- What needs to be done -
Word for word, please restate the lines from the beginning of the data through the line in which "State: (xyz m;" appears.

——

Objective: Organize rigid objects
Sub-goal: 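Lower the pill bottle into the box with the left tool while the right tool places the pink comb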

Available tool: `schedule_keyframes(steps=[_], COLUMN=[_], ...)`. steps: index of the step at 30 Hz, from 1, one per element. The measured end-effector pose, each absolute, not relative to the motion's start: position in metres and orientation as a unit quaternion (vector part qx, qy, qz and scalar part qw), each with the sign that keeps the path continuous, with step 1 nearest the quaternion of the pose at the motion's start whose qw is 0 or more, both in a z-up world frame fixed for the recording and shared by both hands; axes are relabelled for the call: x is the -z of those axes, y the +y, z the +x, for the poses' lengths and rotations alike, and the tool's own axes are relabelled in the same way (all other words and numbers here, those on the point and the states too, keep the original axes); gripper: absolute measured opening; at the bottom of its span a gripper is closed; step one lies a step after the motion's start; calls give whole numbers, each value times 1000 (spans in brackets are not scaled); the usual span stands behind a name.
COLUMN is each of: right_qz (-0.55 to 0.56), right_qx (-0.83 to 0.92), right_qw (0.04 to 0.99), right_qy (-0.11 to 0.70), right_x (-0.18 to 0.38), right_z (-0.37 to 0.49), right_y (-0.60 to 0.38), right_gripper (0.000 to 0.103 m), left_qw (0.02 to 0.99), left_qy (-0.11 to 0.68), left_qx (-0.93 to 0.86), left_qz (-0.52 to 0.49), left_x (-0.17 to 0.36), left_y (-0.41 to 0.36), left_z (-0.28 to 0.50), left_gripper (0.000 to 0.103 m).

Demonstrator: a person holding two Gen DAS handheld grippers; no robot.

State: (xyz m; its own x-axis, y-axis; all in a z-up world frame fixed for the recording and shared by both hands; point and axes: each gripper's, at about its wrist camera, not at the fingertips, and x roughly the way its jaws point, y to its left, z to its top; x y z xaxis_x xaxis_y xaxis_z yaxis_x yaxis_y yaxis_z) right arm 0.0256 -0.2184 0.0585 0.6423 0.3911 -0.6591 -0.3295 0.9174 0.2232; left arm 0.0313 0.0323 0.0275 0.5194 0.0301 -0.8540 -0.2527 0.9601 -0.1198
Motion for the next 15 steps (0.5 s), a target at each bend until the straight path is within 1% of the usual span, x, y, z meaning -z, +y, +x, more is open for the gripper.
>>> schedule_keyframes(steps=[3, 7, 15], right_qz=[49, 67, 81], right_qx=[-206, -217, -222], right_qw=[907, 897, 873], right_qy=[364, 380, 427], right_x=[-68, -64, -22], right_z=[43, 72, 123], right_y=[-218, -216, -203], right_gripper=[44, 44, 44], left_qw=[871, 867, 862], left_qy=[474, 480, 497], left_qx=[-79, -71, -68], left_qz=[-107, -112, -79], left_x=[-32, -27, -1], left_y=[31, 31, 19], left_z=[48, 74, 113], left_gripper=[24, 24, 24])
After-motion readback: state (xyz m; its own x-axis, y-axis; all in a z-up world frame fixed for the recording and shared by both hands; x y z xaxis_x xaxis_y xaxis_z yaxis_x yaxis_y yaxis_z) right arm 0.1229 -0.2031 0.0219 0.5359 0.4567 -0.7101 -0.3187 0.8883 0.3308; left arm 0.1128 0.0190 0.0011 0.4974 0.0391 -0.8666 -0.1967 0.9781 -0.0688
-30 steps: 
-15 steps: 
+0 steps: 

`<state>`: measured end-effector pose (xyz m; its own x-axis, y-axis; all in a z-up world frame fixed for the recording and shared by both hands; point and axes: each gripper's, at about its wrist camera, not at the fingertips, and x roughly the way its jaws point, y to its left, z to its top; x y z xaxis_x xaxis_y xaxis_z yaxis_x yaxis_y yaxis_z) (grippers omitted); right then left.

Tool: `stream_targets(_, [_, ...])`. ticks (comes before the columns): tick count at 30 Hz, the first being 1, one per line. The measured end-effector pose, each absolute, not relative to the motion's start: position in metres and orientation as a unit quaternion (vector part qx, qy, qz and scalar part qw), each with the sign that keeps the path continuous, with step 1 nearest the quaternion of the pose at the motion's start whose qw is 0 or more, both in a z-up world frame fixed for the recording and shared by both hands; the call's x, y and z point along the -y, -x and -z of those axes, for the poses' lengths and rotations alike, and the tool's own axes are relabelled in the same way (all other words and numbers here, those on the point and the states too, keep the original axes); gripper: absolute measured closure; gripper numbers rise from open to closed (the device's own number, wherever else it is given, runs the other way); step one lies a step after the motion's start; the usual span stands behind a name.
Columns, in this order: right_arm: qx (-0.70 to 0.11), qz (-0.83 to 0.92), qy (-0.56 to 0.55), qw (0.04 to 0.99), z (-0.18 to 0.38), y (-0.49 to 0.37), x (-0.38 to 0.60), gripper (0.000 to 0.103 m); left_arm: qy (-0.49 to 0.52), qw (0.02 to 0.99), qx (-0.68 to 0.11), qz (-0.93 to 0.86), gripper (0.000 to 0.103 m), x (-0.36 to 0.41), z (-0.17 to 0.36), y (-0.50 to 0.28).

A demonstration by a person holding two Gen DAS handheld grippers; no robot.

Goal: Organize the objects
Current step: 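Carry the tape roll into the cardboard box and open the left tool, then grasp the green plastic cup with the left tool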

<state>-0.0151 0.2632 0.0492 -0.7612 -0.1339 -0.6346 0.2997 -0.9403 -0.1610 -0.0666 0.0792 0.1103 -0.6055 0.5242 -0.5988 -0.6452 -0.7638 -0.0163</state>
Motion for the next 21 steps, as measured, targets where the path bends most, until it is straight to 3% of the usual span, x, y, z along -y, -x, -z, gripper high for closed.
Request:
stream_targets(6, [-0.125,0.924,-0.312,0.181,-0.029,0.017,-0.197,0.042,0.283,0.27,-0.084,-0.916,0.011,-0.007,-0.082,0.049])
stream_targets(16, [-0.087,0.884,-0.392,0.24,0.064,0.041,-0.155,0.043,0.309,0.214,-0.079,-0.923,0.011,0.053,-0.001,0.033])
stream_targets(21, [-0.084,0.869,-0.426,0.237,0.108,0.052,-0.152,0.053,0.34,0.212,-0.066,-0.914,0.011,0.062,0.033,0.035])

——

- Solution -
Objective: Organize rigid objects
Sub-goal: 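Lower the pill bottle into the box with the left tool while the right tool places the pink comb
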
Available tool: `schedule_keyframes(steps=[_], COLUMN=[_], ...)`. steps: index of the step at 30 Hz, from 1, one per element. The measured end-effector pose, each absolute, not relative to the motion's start: position in metres and orientation as a unit quaternion (vector part qx, qy, qz and scalar part qw), each with the sign that keeps the path continuous, with step 1 nearest the quaternion of the pose at the motion's start whose qw is 0 or more, both in a z-up world frame fixed for the recording and shared by both hands; axes are relabelled for the call: x is the -z of those axes, y the +y, z the +x, for the poses' lengths and rotations alike, and the tool's own axes are relabelled in the same way (all other words and numbers here, those on the point and the states too, keep the original axes); gripper: absolute measured opening; at the bottom of its span a gripper is closed; step one lies a step after the motion's start; calls give whole numbers, each value times 1000 (spans in brackets are not scaled); the usual span stands behind a name.
COLUMN is each of: right_qz (-0.55 to 0.56), right_qx (-0.83 to 0.92), right_qw (0.04 to 0.99), right_qy (-0.11 to 0.70), right_x (-0.18 to 0.38), right_z (-0.37 to 0.49), right_y (-0.60 to 0.38), right_gripper (0.000 to 0.103 m), left_qw (0.02 to 0.99), left_qy (-0.11 to 0.68), left_qx (-0.93 to 0.86), left_qz (-0.52 to 0.49), left_x (-0.17 to 0.36), left_y (-0.41 to 0.36), left_z (-0.28 to 0.50), left_gripper (0.000 to 0.103 m).

Demonstrator: a person holding two Gen DAS handheld grippers; no robot.

State: (xyz m; its own x-axis, y-axis; all in a z-up world frame fixed for the recording and shared by both hands; point and axes: each gripper's, at about its wrist camera, not at the fingertips, and x roughly the way its jaws point, y to its left, z to its top; x y z xaxis_x xaxis_y xaxis_z yaxis_x yaxis_y yaxis_z) right arm 0.0256 -0.2184 0.0585 0.6423 0.3911 -0.6591 -0.3295 0.9174 0.2232; left arm 0.0313 0.0323 0.0275 0.5194 0.0301 -0.8540 -0.2527 0.9601 -0.1198

This completes the output for the exercise.